I think the answer lies within a platform that
helps join all of these video islands out there together, and provides a
platform for businesses to communicate B2B and B2C, effortlessly, using their
existing video estates.
I’m not saying that B2B and B2C video
communications doesn’t already exist, there certainly are companies out there
that state they have Global Business Exchanges for video, and you can do B2B
through them. But those solutions are very expensive and you have to pay to join
and then use it each month, even if it’s not being used. Why? The internet is a
great communications platform for video, if your business has a good internet
connection, you can have pixel perfect, unwavering and secure video calls. All
you need to know is who you can contact to, who you need or want to speak to on
video and have a face-to-face conversation with.
People need to communicate outside their own
business, this happens every day, and to communicate with these people, you
look up a business on the web to find contact numbers and you simply pick up
the phone. With video this is not so easy, in fact, it’s extremely hard in most
cases, but it should be no different to finding and calling voice numbers.

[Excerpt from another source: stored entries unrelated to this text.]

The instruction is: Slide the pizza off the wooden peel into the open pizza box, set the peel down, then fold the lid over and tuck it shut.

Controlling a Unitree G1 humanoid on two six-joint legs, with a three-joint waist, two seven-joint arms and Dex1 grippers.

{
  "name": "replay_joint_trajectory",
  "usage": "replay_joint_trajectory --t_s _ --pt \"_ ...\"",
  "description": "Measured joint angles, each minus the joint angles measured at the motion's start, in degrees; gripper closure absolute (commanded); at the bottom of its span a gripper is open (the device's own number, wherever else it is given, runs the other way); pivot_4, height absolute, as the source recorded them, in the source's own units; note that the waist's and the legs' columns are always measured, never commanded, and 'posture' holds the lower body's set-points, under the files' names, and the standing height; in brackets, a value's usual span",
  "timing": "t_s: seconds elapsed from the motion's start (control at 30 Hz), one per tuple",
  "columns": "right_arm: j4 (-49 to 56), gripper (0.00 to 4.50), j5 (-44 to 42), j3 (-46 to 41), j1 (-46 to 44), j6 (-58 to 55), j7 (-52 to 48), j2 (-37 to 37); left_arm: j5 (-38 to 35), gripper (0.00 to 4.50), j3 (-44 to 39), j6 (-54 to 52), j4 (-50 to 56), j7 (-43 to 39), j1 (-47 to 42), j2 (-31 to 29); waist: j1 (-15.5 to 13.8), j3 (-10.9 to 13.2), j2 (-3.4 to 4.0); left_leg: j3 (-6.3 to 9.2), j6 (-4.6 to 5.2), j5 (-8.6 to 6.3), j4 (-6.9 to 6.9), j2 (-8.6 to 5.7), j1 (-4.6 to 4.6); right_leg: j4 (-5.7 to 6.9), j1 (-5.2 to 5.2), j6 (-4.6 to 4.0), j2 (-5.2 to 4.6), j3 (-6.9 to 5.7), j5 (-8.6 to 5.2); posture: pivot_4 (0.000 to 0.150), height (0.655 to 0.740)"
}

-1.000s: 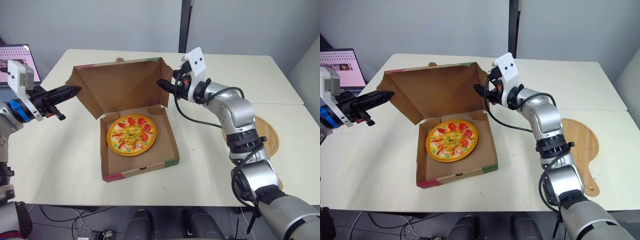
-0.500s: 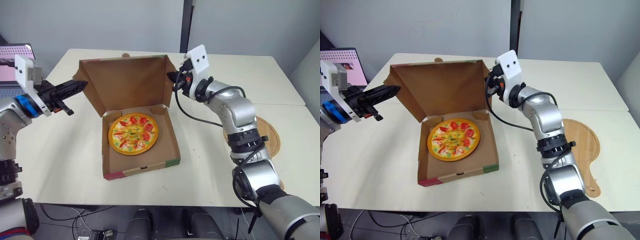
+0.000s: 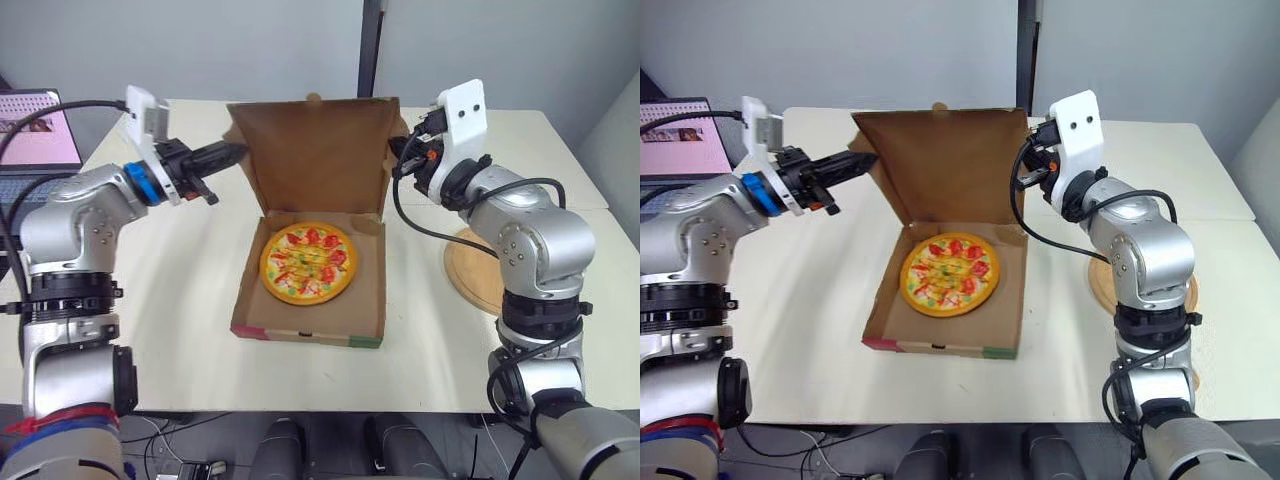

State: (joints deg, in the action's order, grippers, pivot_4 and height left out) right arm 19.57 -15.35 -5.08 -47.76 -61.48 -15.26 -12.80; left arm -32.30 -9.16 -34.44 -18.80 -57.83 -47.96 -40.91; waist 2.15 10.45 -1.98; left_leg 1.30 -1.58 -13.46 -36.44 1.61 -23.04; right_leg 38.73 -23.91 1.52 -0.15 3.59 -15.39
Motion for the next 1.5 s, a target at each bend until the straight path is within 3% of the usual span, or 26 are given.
replay_joint_trajectory --t_s 0.37,0.53,0.8,1.27,1.5 --pt "14.2 4.48 -1.7 -1.7 5.8 -10.8 5.6 5.3 0.9 4.5 -0.3 -1.2 0.7 -1.7 0.4 0.6 0.2 0.0 -0.01 0.0 0.0 0.01 -0.1 0.02 -0.02 0.17 -0.13 0.01 0.05 0.12 -0.01 0.15 0.74" --pt "18.7 4.48 -2.0 -2.7 7.9 -14.3 6.5 7.7 -0.7 4.5 -2.5 -4.6 6.8 -1.1 4.7 0.3 0.6 0.0 -0.01 0.04 0.0 0.01 -0.1 0.06 -0.02 0.19 -0.14 0.01 0.06 0.13 -0.02 0.15 0.74" --pt "21.1 4.48 -3.2 -4.0 7.9 -16.8 6.9 10.1 -1.7 4.5 -3.5 -9.4 11.3 -0.5 6.1 -2.4 1.1 0.0 -0.01 0.02 0.0 0.01 -0.19 0.05 -0.01 0.22 -0.13 0.02 0.09 0.13 -0.02 0.15 0.74" --pt "23.3 4.48 -5.8 -7.2 5.6 -21.9 6.8 14.1 -0.7 4.5 -1.2 -9.2 7.9 -9.0 5.2 -8.8 1.2 0.0 0.0 0.0 0.0 0.01 -0.18 0.07 -0.02 0.21 -0.15 0.0 0.12 0.13 -0.03 0.15 0.74" --pt "25.5 4.48 -7.9 -7.0 6.8 -23.4 5.3 12.3 1.1 4.5 1.0 -7.4 6.6 -13.3 5.0 -10.7 1.2 0.0 0.0 -0.02 0.01 0.0 -0.18 0.07 -0.03 0.19 -0.14 -0.01 0.11 0.13 -0.06 0.15 0.74"
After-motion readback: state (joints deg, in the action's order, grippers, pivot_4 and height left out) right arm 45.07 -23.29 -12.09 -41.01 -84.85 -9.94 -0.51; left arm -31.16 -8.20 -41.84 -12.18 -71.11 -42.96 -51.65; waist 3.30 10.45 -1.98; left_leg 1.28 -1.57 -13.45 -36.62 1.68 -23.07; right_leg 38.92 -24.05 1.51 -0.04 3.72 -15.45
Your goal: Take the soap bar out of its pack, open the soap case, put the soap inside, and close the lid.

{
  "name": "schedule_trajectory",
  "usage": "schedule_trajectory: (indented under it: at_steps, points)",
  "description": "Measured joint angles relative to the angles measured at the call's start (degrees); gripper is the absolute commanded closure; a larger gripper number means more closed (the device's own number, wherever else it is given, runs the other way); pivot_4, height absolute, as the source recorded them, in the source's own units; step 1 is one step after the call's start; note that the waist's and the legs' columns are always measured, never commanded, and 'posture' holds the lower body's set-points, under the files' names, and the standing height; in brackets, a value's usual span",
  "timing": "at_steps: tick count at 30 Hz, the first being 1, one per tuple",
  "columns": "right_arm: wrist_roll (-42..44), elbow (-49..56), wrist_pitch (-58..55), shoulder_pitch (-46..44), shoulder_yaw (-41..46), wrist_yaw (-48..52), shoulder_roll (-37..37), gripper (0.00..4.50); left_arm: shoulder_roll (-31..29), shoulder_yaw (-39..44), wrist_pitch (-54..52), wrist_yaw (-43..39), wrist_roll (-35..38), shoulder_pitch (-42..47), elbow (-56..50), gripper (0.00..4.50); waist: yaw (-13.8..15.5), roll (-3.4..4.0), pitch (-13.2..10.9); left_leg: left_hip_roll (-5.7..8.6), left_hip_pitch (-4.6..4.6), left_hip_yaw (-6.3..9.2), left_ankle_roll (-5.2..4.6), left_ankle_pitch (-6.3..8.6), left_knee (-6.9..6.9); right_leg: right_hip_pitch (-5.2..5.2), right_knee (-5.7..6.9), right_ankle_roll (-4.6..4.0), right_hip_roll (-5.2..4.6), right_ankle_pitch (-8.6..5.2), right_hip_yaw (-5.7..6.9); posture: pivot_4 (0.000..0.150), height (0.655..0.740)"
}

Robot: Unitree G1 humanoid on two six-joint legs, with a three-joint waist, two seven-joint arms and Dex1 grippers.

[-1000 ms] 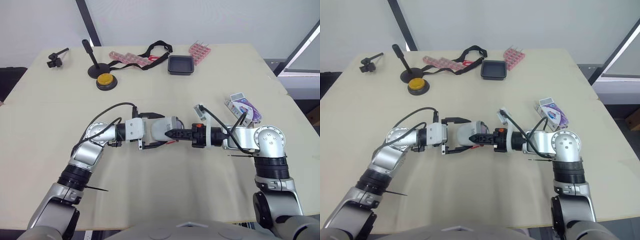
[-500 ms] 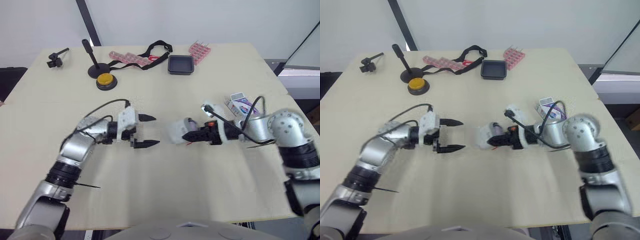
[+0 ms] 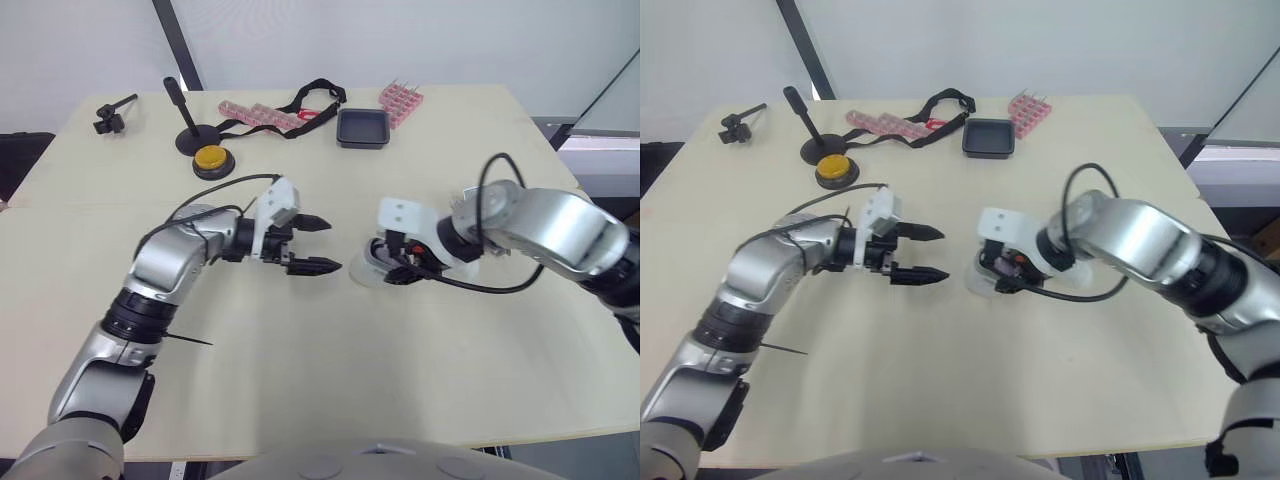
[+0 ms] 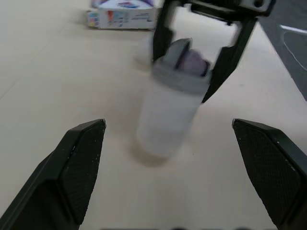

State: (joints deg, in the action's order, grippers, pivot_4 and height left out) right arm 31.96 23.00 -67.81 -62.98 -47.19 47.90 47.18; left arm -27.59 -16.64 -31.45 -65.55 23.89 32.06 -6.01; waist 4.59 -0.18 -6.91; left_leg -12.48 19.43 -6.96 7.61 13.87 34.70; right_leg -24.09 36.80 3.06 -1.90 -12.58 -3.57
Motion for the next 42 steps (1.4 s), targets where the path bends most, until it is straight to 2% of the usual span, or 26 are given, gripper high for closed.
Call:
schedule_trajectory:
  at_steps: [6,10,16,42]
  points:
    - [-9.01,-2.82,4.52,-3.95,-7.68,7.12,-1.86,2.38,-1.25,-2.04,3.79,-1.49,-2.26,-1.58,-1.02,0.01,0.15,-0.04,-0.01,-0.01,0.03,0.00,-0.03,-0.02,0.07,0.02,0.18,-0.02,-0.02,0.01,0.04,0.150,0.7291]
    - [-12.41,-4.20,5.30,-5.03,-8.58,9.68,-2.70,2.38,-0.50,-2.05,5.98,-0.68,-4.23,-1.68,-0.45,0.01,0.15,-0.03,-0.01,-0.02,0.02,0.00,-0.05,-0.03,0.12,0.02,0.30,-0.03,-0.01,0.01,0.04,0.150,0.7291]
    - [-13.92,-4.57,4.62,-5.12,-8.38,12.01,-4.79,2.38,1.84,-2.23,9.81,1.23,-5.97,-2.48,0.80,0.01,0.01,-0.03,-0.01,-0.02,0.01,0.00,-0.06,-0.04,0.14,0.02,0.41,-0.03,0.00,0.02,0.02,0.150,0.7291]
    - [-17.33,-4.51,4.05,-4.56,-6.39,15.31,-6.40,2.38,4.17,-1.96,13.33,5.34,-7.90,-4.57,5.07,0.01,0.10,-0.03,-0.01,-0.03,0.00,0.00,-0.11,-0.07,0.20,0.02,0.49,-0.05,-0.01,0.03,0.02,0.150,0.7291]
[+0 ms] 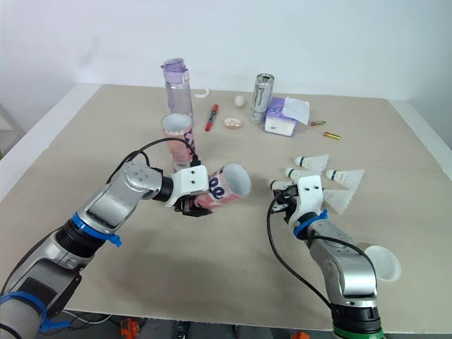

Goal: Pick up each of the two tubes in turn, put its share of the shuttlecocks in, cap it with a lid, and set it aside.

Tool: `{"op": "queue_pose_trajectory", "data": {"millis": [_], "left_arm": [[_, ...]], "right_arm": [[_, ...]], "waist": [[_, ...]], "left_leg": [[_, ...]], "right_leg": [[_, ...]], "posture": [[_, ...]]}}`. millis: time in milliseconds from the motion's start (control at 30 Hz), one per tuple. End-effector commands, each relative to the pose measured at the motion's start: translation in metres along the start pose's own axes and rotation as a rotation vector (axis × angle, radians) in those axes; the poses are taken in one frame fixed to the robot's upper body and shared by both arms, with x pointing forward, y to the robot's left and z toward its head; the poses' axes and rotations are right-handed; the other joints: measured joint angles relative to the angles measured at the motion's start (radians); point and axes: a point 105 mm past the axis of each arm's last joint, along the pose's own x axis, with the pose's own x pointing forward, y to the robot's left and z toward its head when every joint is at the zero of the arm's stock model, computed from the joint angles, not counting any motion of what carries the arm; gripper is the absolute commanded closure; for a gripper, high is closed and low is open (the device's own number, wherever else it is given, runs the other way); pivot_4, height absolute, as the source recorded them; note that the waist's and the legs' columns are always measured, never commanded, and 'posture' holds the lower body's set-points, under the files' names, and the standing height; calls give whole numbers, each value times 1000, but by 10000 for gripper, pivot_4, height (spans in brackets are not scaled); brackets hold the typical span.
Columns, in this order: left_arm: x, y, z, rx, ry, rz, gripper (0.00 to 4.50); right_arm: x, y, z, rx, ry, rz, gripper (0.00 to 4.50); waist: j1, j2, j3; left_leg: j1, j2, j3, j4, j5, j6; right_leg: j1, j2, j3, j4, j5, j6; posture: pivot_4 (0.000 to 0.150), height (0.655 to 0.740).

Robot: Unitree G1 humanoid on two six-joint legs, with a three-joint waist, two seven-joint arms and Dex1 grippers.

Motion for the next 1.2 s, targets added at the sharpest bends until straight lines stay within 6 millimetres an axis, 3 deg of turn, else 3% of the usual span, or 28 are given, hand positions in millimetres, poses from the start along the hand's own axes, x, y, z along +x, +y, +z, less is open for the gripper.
{"op": "queue_pose_trajectory", "data": {"millis": [33, 233, 367, 500, 567, 667, 800, 1200], "left_arm": [[3, 0, -8, -13, 30, 5, 13670], [2, 1, -11, -15, 36, 9, 13670], [1, 2, -11, -13, 36, 7, 13670], [2, 4, -10, -10, 33, 5, 13670], [3, 3, -9, -8, 31, -1, 13670], [5, 2, -9, -6, 28, -11, 13670], [5, 1, -9, -3, 27, -17, 13670], [3, 0, -9, -11, 28, -4, 13670]], "right_arm": [[1, -1, 11, -12, -42, -6, 44592], [-7, 9, 33, -93, -106, 71, 44592], [-27, 27, 72, -236, -215, 225, 44592], [-62, 44, 117, -591, -361, 444, 44592], [-76, 54, 118, -844, -364, 596, 44592], [-84, 57, 115, -1008, -355, 711, 44592], [-84, 62, 122, -1060, -384, 766, 44592], [-61, 71, 109, -1134, -342, 823, 44592]], "waist": [[0, 0, 0], [0, 0, 0], [0, 0, 0], [1, 3, 2], [0, 2, 2], [0, -1, 2], [0, -1, 2], [2, -1, 2]], "left_leg": [[0, 0, 0, 0, 0, 0], [0, 0, 0, 0, 0, 0], [0, 0, 0, 0, 0, 0], [0, 0, 0, 0, 0, 0], [1, -1, 1, 0, 0, 0], [2, 0, 0, 0, 0, 0], [3, 0, 1, -1, 0, 0], [2, -1, 1, 0, 0, 0]], "right_leg": [[0, 0, 0, 0, 0, 0], [0, 0, 0, 0, 0, 0], [0, 0, 1, 0, 0, 0], [0, 0, 0, 0, 0, 0], [1, -1, 1, -1, 0, 1], [3, 0, 0, -2, 0, 1], [2, 0, 1, -1, 1, 0], [2, -1, 1, -2, 0, 1]], "posture": [[1500, 7400], [1500, 7400], [1500, 7400], [1500, 7400], [1500, 7400], [1500, 7400], [1500, 7400], [1500, 7400]]}}
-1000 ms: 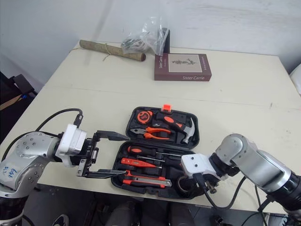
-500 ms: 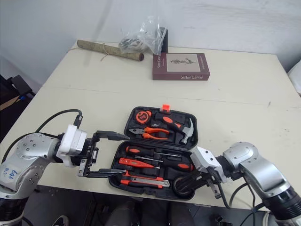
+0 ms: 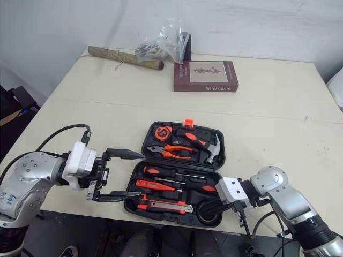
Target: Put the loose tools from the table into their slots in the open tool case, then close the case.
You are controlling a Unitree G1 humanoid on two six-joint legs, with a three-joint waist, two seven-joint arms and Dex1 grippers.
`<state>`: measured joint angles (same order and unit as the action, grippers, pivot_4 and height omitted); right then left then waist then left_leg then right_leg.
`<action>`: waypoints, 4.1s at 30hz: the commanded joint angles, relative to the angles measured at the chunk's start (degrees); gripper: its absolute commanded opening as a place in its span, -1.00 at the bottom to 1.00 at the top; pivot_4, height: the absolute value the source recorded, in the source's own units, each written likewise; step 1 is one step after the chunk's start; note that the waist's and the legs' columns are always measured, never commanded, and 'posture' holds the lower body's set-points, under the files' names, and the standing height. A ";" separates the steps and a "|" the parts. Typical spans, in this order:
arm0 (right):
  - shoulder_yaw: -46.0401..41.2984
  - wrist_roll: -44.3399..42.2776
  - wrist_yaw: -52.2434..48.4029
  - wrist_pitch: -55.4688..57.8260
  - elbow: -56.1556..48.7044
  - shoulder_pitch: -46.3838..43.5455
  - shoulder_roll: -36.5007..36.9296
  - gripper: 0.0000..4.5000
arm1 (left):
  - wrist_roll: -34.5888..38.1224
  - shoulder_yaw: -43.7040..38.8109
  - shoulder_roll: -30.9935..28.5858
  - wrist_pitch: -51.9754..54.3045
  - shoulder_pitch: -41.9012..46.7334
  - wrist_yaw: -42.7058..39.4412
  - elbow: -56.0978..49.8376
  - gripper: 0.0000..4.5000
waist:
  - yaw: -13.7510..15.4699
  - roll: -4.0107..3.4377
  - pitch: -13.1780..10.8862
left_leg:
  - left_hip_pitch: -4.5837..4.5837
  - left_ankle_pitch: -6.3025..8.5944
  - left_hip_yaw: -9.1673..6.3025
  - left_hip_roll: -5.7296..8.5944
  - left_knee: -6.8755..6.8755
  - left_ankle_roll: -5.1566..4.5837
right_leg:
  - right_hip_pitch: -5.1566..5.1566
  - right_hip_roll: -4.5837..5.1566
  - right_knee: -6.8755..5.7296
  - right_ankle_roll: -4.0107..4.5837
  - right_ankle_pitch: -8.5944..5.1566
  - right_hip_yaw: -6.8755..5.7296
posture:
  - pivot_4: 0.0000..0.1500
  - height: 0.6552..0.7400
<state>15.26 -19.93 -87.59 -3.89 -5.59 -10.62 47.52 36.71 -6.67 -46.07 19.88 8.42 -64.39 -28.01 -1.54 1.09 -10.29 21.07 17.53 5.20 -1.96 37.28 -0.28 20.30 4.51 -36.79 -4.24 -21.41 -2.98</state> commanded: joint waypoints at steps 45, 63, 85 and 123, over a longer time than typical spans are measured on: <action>-12.35 5.35 24.00 16.90 11.61 -7.47 -6.60 -1.00 | -24.14 11.97 15.89 -5.32 17.27 11.78 37.64 -0.98 | -0.09 -0.15 -0.11 | 0.17 -0.08 0.10 0.02 0.14 0.05 | 0.28 0.01 -0.33 -0.03 0.02 -0.01 | 1.00 1.00; -21.35 -1.15 24.71 29.00 10.36 -11.06 -2.21 -0.54 | -20.61 0.87 9.76 -4.94 16.06 13.61 37.74 -0.59 | -0.24 -0.14 -0.15 | 0.29 -0.09 0.11 0.00 0.19 0.07 | 0.46 0.02 -0.68 -0.03 0.02 0.00 | 1.00 1.00; -24.93 -14.50 62.14 96.39 15.72 -37.39 -8.60 1.00 | -13.03 6.46 13.00 46.57 39.78 30.32 39.88 0.98 | -0.09 -0.13 -0.15 | 2.22 -0.24 0.14 0.12 0.76 0.07 | 2.45 -0.01 -1.49 -0.05 0.03 0.16 | 1.00 1.00; -24.95 1.96 47.83 25.29 -6.19 -9.02 -18.75 -1.00 | -22.46 -0.42 20.37 -18.10 27.58 24.39 44.30 -0.98 | 0.02 0.06 -0.03 | 2.17 -0.44 0.28 0.21 0.80 0.09 | 2.50 0.03 -1.72 -0.15 0.09 0.26 | 1.00 1.00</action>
<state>-10.97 -20.88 -36.21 30.50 -8.34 -20.66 26.75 15.56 -4.37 -24.24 10.51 35.27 -40.55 17.63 -1.52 1.15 -10.32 23.22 17.09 5.48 -1.76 38.08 -0.20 22.78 4.54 -38.53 -4.39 -21.32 -2.72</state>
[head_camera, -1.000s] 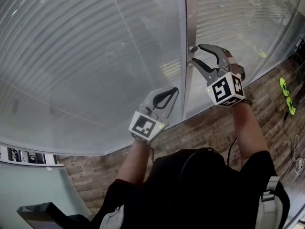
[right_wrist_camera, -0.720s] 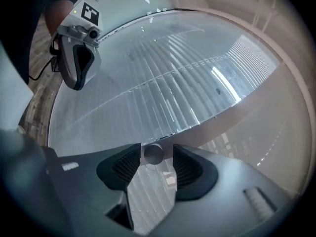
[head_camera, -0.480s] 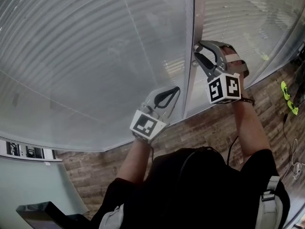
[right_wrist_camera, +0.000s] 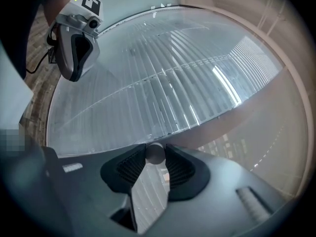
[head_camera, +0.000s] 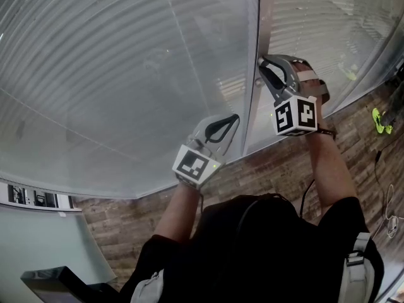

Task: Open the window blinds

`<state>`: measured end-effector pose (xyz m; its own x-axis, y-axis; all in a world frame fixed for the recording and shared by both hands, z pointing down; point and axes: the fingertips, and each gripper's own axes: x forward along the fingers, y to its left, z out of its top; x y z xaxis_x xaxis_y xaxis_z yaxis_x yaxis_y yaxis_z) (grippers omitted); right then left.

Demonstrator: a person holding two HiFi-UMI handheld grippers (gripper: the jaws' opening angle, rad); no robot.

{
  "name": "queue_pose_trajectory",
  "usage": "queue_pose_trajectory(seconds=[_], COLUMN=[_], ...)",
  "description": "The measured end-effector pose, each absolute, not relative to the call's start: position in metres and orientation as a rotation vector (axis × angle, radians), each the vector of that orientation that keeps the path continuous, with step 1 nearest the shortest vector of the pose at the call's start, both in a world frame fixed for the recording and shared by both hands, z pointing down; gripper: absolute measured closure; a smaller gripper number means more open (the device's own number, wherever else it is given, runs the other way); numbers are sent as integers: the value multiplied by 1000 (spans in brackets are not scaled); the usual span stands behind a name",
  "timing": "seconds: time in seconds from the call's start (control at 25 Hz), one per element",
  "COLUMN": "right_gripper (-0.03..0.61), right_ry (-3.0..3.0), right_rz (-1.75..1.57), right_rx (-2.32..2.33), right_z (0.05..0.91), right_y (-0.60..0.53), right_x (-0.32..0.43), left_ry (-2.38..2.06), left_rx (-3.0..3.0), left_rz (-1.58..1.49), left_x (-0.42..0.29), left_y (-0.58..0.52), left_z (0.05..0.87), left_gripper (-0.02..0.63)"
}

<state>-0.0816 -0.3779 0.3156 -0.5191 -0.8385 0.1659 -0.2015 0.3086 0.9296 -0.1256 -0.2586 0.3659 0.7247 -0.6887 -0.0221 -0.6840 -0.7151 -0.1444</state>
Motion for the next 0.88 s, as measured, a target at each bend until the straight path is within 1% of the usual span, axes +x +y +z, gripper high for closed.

What the world needs to solve this problem is
an open global video directory. One you opt into, is free, and you benefit from
along with everyone else.
So how could or should this work? It should
join up standalone video islands, it should help businesses connect to
partners, suppliers, customers and anyone new they need to speak to. It should
not matter what video technology you or they have, as long as it’s standards
based and complaint with current and legacy video standards, then there should
be nothing stopping you from connecting.
Having worked in the industry for some years
now, many people ask me who else they can call on video, apart from their own
people and teams. This global video directory should create a ‘go to’ platform
for people to be able to connect to any person or business that is video
enabled. You might need a manufacturing business to talk about supply, you may
need to find a creative agency to talk to about some graphic design for a
product or logo, you may need a lawyer, an accountant, the list is endless.
This type of first contact is much more powerful that just audio calls, and it
can be easy.
Someone just needs to build this platform. Who
will try and do this first? Will they make it inclusive and vendor agnostic?
Will it be about the users and the platform, and not about the technology? If
it is, I think this could change video communications forever, and be the
evolution we’ve (including the customer of course!) all been waiting for.